{Reference Type}: Case Reports
{Title}: Variants in CASP10, a diagnostic challenge: Single center experience and review of the literature.
{Author}: Matas Pérez E;Valdivieso Shephard JL;Bravo García-Morato M;Robles Marhuenda Á;Martinez-Ojinaga Nodal E;Prieto Bozano G;González Casado I;Salamanca Fresno L;Méndez Echevarria A;Del Rosal Rabes T;Allende Martínez L;López-Granados E;Rodríguez Pena R;
{Journal}: Clin Immunol
{Volume}: 230
{Issue}: 0
{Year}: 09 2021
{Factor}: 10.19
{DOI}: 10.1016/j.clim.2021.108812
{Abstract}: Autoimmune lymphoproliferative syndrome is a primary immunodeficiency caused by variants in FAS-mediated apoptosis related genes and is characterized by lymphadenopathy, splenomegaly and autoimmunity. A total of six different variants in CASP10 have been described as potential causative of disease, although two of them have recently been considered polymorphisms.

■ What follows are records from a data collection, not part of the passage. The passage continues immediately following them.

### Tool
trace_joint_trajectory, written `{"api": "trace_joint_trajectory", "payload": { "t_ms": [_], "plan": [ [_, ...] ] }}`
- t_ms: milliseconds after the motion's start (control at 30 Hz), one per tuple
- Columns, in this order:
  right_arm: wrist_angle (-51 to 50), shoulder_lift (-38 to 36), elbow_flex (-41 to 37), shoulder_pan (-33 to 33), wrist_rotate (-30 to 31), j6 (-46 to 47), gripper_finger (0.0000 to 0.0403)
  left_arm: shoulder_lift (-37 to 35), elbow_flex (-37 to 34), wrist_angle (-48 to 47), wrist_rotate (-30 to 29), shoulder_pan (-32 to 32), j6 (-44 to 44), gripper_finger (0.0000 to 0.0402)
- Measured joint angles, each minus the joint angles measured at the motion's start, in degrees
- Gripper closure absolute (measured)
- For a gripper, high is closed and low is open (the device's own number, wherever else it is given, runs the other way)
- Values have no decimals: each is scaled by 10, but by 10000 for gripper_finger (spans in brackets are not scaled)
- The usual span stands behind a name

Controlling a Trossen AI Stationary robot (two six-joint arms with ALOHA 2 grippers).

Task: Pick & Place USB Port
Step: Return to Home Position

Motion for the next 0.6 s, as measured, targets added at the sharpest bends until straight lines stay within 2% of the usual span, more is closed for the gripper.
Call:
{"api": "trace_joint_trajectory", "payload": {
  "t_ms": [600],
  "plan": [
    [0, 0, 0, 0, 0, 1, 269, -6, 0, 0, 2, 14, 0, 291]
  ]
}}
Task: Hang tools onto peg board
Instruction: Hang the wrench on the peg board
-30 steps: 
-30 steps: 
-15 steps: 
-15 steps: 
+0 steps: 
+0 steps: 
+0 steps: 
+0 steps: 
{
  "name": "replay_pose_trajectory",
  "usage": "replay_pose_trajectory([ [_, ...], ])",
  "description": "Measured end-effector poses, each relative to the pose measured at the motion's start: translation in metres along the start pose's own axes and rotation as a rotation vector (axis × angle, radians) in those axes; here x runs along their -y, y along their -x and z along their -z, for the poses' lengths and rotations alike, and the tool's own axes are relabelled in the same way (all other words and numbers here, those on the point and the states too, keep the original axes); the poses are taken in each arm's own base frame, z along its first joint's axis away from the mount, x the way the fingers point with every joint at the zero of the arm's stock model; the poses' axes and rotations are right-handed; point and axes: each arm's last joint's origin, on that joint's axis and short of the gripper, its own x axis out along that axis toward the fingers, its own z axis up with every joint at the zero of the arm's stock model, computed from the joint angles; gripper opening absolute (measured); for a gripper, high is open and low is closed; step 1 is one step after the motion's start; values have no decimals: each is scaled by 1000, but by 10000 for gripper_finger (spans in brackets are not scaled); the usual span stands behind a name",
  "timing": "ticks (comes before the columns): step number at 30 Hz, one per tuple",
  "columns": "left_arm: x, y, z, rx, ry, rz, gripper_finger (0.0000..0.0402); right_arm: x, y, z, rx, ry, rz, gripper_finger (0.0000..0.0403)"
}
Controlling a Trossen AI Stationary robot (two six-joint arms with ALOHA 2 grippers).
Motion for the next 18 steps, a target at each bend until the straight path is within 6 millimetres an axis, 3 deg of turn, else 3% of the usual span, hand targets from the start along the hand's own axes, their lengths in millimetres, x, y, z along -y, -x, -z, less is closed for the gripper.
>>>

The high allele frequency of these variants in healthy population in addition to the broad clinical spectrum of the disease difficult the interpretation of their pathogenicity. Here, we describe the clinical and analytical findings of three new patients carrying variants in CASP10 and summarize 12 more cases from the literature. Autoimmune cytopenias, adenopathies and increment of TCRαβ+CD4-CD8- cells have been the most common findings, being possibly the FAS-mediated apoptosis pathway the pathogenic mechanism of this disease. The clinical impact and the consequences of CASP10 variants are not fully elucidated, therefore the description of new cases will contribute to solve this issue.